Please give again, exactly and only, the stretch of lines from the one containing "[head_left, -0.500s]" to the end of the entries below.

-- Data shown follows --

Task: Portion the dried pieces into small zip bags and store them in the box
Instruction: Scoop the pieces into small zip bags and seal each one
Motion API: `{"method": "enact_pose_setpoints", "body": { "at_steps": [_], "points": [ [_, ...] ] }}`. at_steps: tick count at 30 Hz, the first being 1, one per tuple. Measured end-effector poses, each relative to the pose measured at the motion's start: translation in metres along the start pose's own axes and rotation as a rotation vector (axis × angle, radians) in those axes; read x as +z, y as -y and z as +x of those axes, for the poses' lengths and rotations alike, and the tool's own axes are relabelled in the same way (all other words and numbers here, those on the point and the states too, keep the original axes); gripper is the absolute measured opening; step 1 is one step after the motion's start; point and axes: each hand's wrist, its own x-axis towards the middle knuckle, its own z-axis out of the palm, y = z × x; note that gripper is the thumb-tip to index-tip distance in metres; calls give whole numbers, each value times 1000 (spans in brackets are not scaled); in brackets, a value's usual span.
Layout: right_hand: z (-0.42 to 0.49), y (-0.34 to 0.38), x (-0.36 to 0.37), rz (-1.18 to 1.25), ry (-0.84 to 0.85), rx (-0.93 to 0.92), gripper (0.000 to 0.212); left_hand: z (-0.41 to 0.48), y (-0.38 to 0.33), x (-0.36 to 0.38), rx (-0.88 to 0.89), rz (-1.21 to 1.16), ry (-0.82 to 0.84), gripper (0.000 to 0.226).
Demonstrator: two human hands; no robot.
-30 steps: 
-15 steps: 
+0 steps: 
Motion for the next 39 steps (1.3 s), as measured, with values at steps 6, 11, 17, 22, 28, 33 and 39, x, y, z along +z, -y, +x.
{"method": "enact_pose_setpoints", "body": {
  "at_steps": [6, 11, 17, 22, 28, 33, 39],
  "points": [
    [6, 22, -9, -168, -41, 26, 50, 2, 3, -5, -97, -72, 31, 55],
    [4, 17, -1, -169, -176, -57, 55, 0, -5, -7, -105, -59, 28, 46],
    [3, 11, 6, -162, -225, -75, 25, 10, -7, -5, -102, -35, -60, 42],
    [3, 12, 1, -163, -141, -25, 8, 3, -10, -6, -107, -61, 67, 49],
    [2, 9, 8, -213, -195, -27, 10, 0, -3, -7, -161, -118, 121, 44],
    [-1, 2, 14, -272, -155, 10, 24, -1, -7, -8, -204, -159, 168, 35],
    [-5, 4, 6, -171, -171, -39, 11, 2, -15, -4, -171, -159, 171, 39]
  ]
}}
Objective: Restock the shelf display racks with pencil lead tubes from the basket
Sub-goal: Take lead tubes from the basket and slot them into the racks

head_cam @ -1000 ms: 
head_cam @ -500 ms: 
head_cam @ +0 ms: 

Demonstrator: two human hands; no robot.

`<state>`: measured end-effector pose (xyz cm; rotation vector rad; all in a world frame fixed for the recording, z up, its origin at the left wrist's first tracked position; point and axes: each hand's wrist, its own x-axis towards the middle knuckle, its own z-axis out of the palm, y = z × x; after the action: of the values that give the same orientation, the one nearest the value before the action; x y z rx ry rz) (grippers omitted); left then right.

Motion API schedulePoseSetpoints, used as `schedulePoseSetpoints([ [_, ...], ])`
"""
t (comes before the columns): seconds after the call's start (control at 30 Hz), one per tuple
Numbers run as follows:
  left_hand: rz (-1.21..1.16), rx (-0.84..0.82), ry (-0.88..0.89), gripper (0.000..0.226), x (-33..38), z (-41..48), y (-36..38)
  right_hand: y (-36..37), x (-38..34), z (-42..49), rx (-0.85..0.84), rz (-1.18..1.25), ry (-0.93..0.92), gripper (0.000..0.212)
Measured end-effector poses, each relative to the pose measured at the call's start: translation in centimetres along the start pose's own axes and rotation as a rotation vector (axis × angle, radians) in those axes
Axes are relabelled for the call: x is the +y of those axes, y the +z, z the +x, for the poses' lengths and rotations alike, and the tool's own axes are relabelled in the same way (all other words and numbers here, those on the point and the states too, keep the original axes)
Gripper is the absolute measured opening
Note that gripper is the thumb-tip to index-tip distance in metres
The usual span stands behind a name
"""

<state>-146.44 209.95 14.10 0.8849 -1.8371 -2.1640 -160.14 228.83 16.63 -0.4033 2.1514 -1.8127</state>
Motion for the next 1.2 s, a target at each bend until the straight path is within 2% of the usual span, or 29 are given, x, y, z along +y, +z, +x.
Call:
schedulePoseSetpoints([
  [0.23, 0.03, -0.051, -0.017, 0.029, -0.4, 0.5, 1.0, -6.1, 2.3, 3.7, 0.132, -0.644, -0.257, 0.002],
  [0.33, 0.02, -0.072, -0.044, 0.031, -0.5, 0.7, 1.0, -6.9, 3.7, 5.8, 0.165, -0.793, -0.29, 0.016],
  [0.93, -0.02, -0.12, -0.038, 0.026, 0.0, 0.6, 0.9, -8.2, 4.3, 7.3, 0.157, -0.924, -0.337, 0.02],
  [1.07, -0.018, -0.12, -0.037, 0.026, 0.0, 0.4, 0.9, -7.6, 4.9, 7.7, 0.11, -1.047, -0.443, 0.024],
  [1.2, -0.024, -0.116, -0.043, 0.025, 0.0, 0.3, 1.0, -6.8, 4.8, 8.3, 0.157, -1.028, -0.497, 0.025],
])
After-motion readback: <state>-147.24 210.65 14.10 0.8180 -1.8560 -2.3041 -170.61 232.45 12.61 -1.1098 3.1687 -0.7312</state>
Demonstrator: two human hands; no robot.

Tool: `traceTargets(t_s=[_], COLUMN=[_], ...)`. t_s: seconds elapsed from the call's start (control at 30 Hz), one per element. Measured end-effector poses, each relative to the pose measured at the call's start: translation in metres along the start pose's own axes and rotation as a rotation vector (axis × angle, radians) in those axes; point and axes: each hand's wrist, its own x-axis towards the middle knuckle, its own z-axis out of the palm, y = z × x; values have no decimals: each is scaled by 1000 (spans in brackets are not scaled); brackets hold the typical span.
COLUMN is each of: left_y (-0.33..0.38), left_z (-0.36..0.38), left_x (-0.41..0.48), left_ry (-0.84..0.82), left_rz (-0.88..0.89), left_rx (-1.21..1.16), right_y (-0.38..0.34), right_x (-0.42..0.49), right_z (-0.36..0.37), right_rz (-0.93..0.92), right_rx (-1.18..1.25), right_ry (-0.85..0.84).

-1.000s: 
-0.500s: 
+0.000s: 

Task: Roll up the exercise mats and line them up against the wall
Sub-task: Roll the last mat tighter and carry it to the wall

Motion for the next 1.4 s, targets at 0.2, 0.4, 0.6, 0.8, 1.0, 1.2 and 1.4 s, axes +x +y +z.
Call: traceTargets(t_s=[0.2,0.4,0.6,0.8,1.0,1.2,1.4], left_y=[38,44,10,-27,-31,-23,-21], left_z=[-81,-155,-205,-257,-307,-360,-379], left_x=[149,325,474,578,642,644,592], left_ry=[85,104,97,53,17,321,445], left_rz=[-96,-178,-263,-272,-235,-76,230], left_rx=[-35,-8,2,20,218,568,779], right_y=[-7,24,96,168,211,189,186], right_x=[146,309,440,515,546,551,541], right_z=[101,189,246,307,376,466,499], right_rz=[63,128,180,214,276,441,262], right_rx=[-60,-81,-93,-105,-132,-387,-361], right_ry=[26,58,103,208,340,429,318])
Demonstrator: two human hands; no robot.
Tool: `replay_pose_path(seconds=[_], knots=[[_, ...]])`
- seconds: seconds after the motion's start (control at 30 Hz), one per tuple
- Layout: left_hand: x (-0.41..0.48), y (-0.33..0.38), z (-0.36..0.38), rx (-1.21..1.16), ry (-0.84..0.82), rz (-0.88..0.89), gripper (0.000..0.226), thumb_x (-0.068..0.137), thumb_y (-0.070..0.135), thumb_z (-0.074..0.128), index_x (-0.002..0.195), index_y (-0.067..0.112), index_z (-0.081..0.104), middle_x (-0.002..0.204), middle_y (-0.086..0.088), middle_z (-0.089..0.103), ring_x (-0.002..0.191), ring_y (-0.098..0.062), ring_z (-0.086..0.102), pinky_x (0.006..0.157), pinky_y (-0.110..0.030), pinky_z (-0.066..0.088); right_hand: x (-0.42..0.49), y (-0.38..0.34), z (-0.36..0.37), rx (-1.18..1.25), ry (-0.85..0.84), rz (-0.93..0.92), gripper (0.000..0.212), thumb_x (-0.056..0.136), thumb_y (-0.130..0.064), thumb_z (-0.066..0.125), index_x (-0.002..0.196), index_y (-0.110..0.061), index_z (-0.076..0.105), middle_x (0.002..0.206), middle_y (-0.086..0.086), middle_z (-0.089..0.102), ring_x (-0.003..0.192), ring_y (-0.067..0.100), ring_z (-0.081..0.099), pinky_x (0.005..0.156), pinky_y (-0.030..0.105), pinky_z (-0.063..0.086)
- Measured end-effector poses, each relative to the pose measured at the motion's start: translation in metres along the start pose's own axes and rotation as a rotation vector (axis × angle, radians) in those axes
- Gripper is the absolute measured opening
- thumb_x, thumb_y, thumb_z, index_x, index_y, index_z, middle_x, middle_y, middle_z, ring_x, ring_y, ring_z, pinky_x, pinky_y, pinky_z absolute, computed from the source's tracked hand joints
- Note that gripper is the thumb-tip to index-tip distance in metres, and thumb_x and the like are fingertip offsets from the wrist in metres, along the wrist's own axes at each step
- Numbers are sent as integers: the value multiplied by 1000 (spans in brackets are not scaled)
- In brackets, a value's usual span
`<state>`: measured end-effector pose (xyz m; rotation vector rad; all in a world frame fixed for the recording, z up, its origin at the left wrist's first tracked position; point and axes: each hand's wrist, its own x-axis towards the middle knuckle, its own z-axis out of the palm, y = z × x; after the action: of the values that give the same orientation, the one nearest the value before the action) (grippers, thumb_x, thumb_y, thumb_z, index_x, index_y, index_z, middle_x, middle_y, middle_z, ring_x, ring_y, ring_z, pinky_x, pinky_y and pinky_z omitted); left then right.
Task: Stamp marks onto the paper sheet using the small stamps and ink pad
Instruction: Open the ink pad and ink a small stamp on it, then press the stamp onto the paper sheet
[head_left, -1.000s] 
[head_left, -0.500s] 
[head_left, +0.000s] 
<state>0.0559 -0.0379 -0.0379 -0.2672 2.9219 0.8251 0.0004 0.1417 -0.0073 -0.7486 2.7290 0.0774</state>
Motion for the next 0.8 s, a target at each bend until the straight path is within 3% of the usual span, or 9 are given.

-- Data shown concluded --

[Worked solution]
[head_left, -0.500s] 
[head_left, +0.000s] 
<state>0.0559 -0.0379 -0.0379 -0.2672 2.9219 0.8251 0.0004 0.1417 -0.0073 -0.7486 2.7290 0.0774</state>
Motion for the next 0.8 s, a target at each bend until the straight path is within 3% of the usual span, or 9 are given.

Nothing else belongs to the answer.